What the task asks ▸ Return each record verbatim, images excluded.

Material for the task ▸
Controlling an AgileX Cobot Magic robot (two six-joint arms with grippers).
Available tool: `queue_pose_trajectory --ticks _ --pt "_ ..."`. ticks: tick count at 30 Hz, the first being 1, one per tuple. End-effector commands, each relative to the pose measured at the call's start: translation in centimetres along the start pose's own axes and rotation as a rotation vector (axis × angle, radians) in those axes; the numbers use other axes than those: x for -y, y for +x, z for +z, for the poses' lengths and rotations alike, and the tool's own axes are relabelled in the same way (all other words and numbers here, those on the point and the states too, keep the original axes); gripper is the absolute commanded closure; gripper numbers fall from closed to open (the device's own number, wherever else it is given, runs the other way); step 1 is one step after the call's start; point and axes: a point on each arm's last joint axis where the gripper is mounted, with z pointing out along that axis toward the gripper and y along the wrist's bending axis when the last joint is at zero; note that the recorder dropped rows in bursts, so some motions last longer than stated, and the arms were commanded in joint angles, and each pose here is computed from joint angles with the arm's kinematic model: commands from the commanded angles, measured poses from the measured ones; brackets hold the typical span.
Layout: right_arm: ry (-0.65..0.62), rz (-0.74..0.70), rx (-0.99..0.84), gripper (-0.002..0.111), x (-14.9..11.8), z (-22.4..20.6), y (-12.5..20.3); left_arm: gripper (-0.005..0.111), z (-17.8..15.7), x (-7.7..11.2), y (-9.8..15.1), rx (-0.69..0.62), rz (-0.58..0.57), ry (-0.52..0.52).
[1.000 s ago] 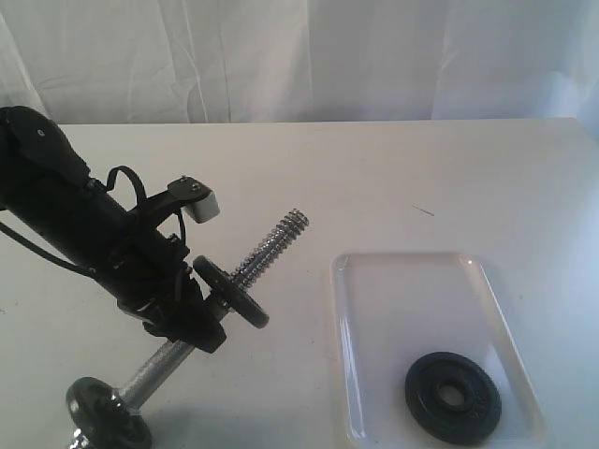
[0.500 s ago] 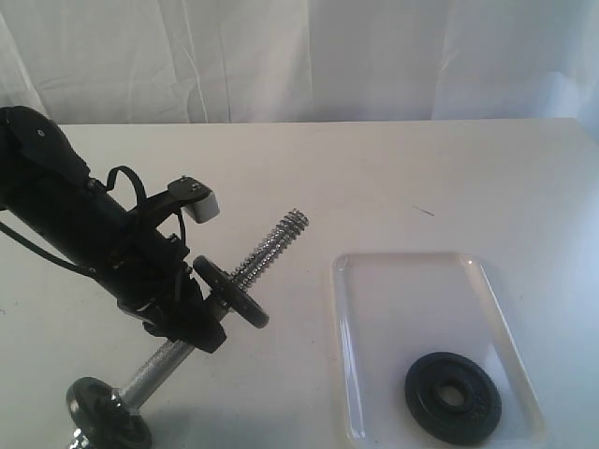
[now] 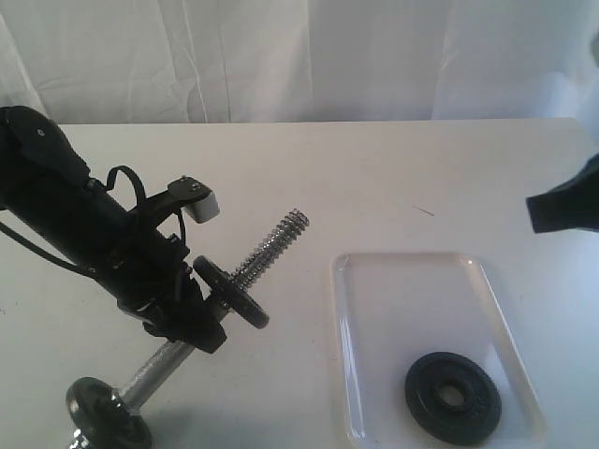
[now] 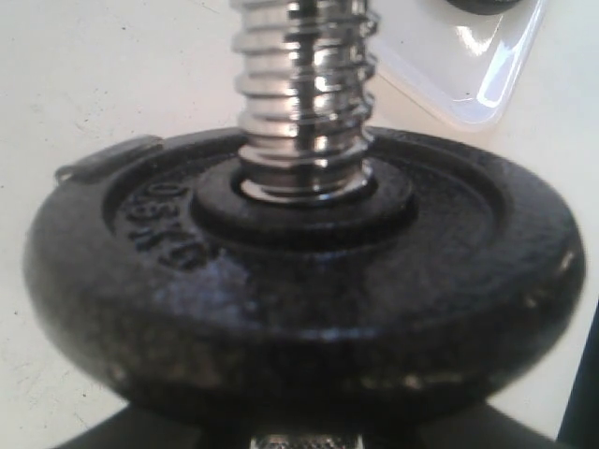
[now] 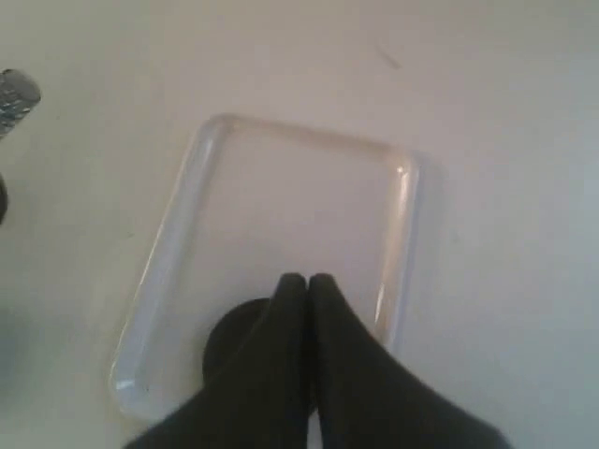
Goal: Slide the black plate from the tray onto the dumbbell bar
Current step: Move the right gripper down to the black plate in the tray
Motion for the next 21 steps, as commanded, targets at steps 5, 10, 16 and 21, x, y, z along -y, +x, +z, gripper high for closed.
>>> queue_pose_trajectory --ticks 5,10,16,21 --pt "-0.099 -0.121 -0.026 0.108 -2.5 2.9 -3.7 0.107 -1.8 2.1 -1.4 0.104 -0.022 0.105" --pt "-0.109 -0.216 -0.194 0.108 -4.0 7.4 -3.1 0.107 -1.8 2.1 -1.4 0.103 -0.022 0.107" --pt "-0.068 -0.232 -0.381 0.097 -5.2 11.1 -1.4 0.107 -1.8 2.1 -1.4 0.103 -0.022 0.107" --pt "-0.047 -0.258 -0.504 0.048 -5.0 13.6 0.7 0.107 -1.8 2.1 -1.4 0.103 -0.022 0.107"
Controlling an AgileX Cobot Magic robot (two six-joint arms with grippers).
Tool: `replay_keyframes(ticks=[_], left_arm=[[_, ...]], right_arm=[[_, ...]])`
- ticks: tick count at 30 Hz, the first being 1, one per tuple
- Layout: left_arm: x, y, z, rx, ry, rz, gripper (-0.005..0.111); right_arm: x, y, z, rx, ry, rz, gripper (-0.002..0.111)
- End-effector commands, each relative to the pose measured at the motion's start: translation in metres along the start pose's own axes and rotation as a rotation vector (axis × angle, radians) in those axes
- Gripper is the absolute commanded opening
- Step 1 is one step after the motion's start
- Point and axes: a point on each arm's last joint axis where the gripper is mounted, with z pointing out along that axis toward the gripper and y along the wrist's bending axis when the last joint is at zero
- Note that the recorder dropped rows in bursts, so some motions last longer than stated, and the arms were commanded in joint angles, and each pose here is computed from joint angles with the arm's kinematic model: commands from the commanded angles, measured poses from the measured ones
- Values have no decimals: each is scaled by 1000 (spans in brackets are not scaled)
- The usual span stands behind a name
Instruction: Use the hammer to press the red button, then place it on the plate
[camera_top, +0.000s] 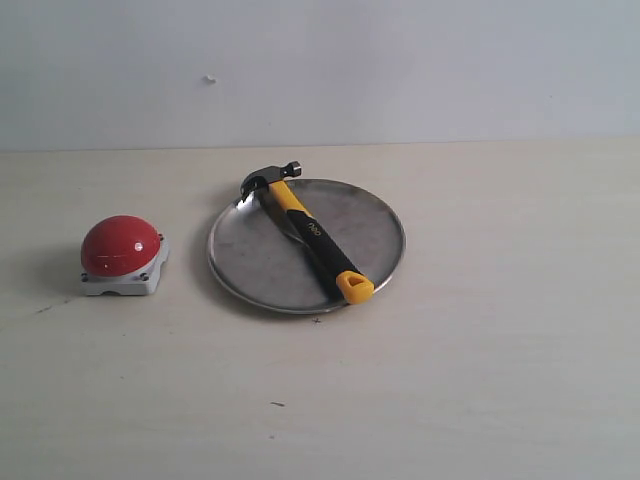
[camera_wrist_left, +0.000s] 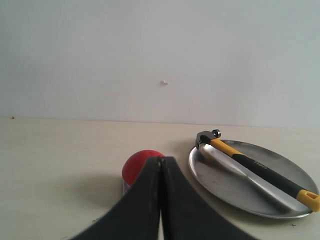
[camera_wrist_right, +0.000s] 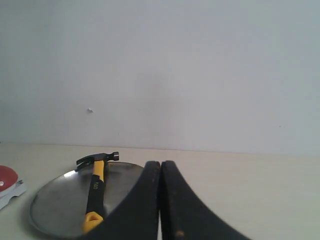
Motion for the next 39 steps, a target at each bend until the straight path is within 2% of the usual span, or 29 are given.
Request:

Solution for this task ▸
Controlling an AgileX Cobot Magic robot (two six-joint arms with grippers).
Available tool: `queue_pose_trajectory --ticks _ --pt "_ ..."`. ticks: tick count at 30 Hz, the first being 1, one per tuple. End-effector commands, each relative to the pose measured at the call's start: translation in centimetres along the start pose's own axes and rotation as a rotation vector (axis × angle, radians) in those axes; the numbers use other axes than those: x for -y, y for +x, z for +z, for the poses' lengths and rotations alike, and the tool's own axes are relabelled in the same way (all other words and numbers here, those on the point and the states too, keep the original axes); gripper is the absolute commanded closure; gripper numbers fall from closed to open (the device's own number, wherever else it is given, runs the other way); step 1 is one step after the call's start; point and axes: a point on each arm's last joint axis where the gripper is mounted, with z pointing out along that axis toward the gripper and y along the wrist's bending axis when the last joint is at zero; note that the recorder dropped rows in bursts, so some motions last longer than stated, and the arms were commanded in joint angles, and each pose here is computed from joint angles with the arm's kinematic model: commands from the commanded angles, measured poses from the measured ones; brackets hold the typical span.
Layout: right_arm: ry (-0.65..0.62), rz (-0.74..0.70), rx (-0.99..0.84), gripper (-0.002..0.111), x (-14.9..11.8), z (-22.4..20.6), y (-12.5..20.3); left_arm: gripper (-0.005..0.111), z (-17.8..15.7), x (-7.7..11.2), y (-9.8..15.1), rx (-0.69..0.62), rz (-0.58..0.57), ry (-0.52..0.52).
[1.000 s ago] 
[0.500 s ago] 
[now] 
[now] 
[now] 
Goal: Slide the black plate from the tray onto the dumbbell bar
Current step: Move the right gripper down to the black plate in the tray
Motion for the next 21 steps, as commanded, targets at steps 5, 10, 16 and 21, x, y, z along -y, +x, +z, gripper high for closed.
>>> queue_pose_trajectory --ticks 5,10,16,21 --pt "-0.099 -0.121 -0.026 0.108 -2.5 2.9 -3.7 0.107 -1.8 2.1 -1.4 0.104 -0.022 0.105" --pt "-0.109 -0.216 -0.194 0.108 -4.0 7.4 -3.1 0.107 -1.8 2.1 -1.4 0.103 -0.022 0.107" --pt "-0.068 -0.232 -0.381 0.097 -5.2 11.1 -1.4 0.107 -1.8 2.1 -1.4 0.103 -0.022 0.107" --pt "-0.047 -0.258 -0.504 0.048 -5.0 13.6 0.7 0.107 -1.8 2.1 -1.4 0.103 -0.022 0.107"
Controlling an AgileX Cobot Magic robot (two six-joint arms with grippers).
Tool: `replay_keyframes(ticks=[_], left_arm=[[_, ...]], right_arm=[[_, ...]])`
- ticks: tick count at 30 Hz, the first being 1, one per tuple
- Layout: left_arm: x, y, z, rx, ry, rz, gripper (-0.005..0.111); right_arm: x, y, z, rx, ry, rz, gripper (-0.002..0.111)
- End-effector commands, each relative to the pose measured at the motion's start: translation in metres along the start pose's own axes and rotation as a rotation vector (axis × angle, radians) in those axes
- Gripper is the absolute commanded opening
- Step 1 is one step after the motion's start
- Point and axes: a point on each arm's last joint axis where the gripper is mounted, with z pointing out along that axis toward the gripper and y along the wrist's bending axis when the last joint is at zero
- Note that the recorder dropped rows in bursts, so some motions last longer than stated, and the arms were commanded in joint angles, and each pose here is computed from joint angles with the arm's kinematic model: commands from the commanded angles, measured poses from the measured ones
- Values have no decimals: each is scaled by 1000 (spans in brackets are not scaled)
- The usual span stands behind a name
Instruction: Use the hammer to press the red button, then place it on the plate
[camera_top, +0.000s] 
[camera_wrist_left, +0.000s] 
[camera_wrist_right, +0.000s] 
Motion for the next 39 steps, a target at each bend until the straight path is within 2% of the usual span, or 29 are given.
Request:

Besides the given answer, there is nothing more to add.